Cosmic Horror, and Random thoughts on communism, literature, and H.P. Lovecraft

 

[สำหรับฉบับภาษาไทยที่แปลและเรียบเรียงโดยผู้เขียนเอง “คอสมิคฮอร์เร่อ (Cosmic Horror) กับข้อคิดไปเรื่อยว่าด้วยคอมมูนิสซึ่ม, วรรณคดี, และเฮ็ด.พี. เลิฟคราฟท์” คลิกที่นี่.]

Whatever the historical demerits of Trotskyism might be, of late I have been obliged to recognize my own political assumptions by the fact that one of my most favorite authors is the late Joel Lane, weirdist and active member of the Troskyist Socialist Party of England and Wales, whose fiction is informed by an empathetic connection to the working class of Birmingham UK. Lane’s output in the Lovecraftian tradition manages to subvert the popular conception of cosmicism as cynically disinterested and antihumanist by rooting conflict in social(ist) realism as opposed to the usual Lovecraftian brand of contravened mechanistic realism. Here, the choice of which realism to use is not only a question of literary technique or artistic form, but also a political one. Some comrades have reminded me of the relation between revolutionary practice and socially-informed artistic sensitivity. Asanee Balachandra, under the name Indrayudh, translated from chinese the Talks at the Yenan Forum on Literature and Art by Mao Zedong in the hope to shake up progressive art and literature in the country that would be known as Thailand; and it was because of their radical engagement with literature that Chit Phumisak was suspended from Julalonggorn University in 1954 and Joseph Stalin was expelled from the Tiflis Theological Seminary in 1899. So, how did the Soviet hope for the future came to be associated with the static kind of socialist realism, with artistic production that seemed to supplement in function the numberless literature on “real conditions” of the USSR written by its visitors and escapees, reverers and detractors alike?
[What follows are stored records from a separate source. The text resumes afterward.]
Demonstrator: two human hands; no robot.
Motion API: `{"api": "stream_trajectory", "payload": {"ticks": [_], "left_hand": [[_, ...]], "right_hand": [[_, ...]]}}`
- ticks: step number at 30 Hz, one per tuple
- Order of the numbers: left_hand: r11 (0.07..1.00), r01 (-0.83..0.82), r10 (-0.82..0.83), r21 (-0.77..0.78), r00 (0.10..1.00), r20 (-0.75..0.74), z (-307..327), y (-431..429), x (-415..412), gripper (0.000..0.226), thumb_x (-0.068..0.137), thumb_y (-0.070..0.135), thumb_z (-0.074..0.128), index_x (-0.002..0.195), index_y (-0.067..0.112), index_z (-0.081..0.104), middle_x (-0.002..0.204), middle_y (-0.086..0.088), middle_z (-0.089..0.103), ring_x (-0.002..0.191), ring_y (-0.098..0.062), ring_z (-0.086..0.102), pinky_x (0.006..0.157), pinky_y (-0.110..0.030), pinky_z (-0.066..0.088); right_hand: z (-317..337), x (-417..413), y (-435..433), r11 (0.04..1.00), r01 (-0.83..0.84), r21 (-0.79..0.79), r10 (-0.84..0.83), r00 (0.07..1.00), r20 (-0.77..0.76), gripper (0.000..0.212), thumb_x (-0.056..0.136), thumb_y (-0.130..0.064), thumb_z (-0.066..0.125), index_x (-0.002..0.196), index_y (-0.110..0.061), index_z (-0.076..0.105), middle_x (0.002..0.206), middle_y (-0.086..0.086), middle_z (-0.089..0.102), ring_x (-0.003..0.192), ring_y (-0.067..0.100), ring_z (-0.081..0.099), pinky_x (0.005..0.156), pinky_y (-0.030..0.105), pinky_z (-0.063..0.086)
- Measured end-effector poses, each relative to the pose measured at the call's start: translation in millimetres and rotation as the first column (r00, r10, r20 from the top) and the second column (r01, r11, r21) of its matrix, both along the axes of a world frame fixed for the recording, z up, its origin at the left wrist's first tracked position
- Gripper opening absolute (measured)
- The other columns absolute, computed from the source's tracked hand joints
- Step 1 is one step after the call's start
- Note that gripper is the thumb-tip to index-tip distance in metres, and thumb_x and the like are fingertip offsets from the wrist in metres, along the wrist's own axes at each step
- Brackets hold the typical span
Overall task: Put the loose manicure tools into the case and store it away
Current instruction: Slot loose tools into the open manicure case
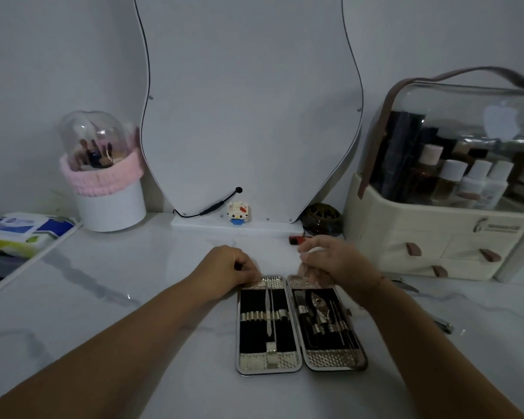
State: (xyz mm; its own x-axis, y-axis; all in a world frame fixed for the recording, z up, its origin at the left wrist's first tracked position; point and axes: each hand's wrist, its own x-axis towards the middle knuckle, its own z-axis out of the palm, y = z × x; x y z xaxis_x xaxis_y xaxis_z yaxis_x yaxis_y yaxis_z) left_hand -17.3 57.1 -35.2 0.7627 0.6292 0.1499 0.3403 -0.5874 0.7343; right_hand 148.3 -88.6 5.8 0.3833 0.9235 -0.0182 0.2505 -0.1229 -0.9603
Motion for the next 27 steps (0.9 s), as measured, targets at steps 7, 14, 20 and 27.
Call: {"api": "stream_trajectory", "payload": {"ticks": [7, 14, 20, 27], "left_hand": [[0.995, 0.034, -0.022, -0.093, 0.992, 0.125, -8.5, 4.2, 4.1, 0.025, 0.071, 0.017, 0.08, 0.058, 0.035, 0.071, 0.068, 0.019, 0.071, 0.063, 0.006, 0.062, 0.062, -0.004, 0.042], [0.998, 0.039, -0.033, -0.051, 0.993, 0.115, -13.0, 10.3, 4.0, 0.012, 0.073, 0.018, 0.079, 0.069, 0.029, 0.076, 0.071, 0.019, 0.07, 0.068, 0.003, 0.062, 0.064, -0.004, 0.041], [0.998, 0.054, -0.05, -0.031, 0.993, 0.11, -11.1, 9.8, 4.9, 0.007, 0.074, 0.014, 0.078, 0.072, 0.02, 0.075, 0.066, 0.026, 0.068, 0.065, 0.009, 0.061, 0.063, -0.001, 0.041], [0.998, 0.065, -0.064, -0.008, 0.993, 0.102, -10.8, 10.6, 4.3, 0.006, 0.075, 0.014, 0.077, 0.071, 0.019, 0.075, 0.069, 0.025, 0.07, 0.065, 0.008, 0.062, 0.063, -0.002, 0.042]], "right_hand": [[-15.7, 32.3, -29.5, 0.989, 0.13, -0.07, -0.123, 0.988, 0.098, 0.011, 0.087, -0.005, 0.055, 0.092, 0.002, 0.061, 0.066, 0.013, 0.064, 0.044, 0.008, 0.055, 0.041, 0.017, 0.042], [-28.6, 36.3, -35.5, 0.984, 0.168, -0.068, -0.16, 0.981, 0.11, 0.008, 0.085, -0.004, 0.059, 0.086, 0.002, 0.064, 0.047, -0.001, 0.059, 0.038, 0.005, 0.052, 0.039, 0.015, 0.042], [-29.4, 37.1, -35.3, 0.986, 0.155, -0.061, -0.146, 0.981, 0.128, 0.009, 0.085, -0.004, 0.059, 0.086, 0.002, 0.065, 0.051, 0.002, 0.06, 0.04, 0.005, 0.053, 0.041, 0.016, 0.043], [-29.8, 35.0, -34.8, 0.989, 0.139, -0.055, -0.132, 0.984, 0.119, 0.007, 0.085, -0.003, 0.058, 0.082, 0.0, 0.064, 0.051, 0.0, 0.063, 0.038, 0.004, 0.051, 0.038, 0.014, 0.04]]}}
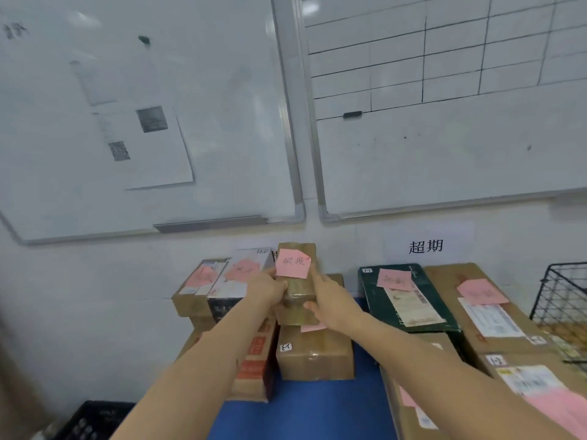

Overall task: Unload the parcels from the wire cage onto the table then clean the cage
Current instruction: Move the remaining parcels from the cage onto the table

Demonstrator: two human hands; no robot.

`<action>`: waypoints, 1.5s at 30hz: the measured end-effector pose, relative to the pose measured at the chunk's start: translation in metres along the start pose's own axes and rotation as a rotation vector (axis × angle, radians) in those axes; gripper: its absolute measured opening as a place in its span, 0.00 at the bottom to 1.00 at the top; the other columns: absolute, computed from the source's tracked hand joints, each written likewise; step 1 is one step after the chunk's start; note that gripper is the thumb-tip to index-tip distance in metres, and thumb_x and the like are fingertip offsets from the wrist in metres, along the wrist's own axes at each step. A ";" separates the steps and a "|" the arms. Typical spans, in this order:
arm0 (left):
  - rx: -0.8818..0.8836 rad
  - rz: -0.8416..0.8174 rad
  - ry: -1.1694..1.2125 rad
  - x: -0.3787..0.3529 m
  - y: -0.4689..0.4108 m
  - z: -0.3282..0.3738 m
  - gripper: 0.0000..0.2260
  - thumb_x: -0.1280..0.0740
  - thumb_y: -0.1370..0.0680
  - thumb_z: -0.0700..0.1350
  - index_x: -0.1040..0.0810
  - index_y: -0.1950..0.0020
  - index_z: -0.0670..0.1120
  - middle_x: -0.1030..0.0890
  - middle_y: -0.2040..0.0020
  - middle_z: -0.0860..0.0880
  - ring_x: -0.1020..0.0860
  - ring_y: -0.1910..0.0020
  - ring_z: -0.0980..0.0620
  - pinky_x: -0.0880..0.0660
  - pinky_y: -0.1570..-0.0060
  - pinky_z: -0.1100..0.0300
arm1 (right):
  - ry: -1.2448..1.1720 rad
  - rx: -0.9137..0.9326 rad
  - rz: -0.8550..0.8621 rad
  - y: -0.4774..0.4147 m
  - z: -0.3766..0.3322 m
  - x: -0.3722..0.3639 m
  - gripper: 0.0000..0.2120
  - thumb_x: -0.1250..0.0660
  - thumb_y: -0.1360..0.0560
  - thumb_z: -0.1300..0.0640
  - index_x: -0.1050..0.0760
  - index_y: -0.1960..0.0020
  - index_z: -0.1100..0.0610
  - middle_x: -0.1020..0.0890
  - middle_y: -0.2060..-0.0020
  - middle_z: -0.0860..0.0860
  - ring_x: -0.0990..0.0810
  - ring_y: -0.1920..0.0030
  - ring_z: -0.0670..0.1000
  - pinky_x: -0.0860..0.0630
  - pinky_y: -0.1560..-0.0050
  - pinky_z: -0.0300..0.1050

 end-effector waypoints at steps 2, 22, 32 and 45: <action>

An easy leftist response would be to chalk it up to the Cold War discourse. Legitimacy is a game so cheap any sucker can buy in with chips as worthless as the one on their shoulder. But real effects occur because of real mistakes made where the stakes are much higher. In a speech delivered to students of the Communist University of the Toilers of the East on the relationship between proletarian and national culture, Stalin based his understanding on the assumption of two basic elements of cultural production: form and content.[1] What he did not take into account as a third element, in contrast to the priority of the Soviet avant-gardists[2], was the process of production itself. The omission of this third element, when extrapolated to the political practice of the Soviet Union under conditions of the Second Time of Troubles[3] , may in part serve as a metaphor for the ensuing ossification of the Soviet bureaucracy. Thus, social(ist) realism functions for Lane at the level of production, whereas, along a certain Party line, for the mainstream Soviet intellectual it ceases functioning and becomes a mode of representation.

Paradigm

Likewise, discussions among the thai H.P. Lovecraft fandom have gone no further than his supposedly undeniable influence on genre horror in western popular culture. A general attitude of nigh-mystical genuflection toward the “philosophical” content of Lovecraftian fiction – that is, with cosmic horror – hinders any critical examination of Lovecraft as author and human being beyond rote reference to biographical facts or to praises sung by his or our contemporaries. By inextricably tying the content of cosmic horror, or cosmicism, to Lovecraft’s subjective understanding of the world and universe at fixed points in his life and career, the reader risks mistaking a single representational paradigm for the whole of what the weird genre of fiction has to offer.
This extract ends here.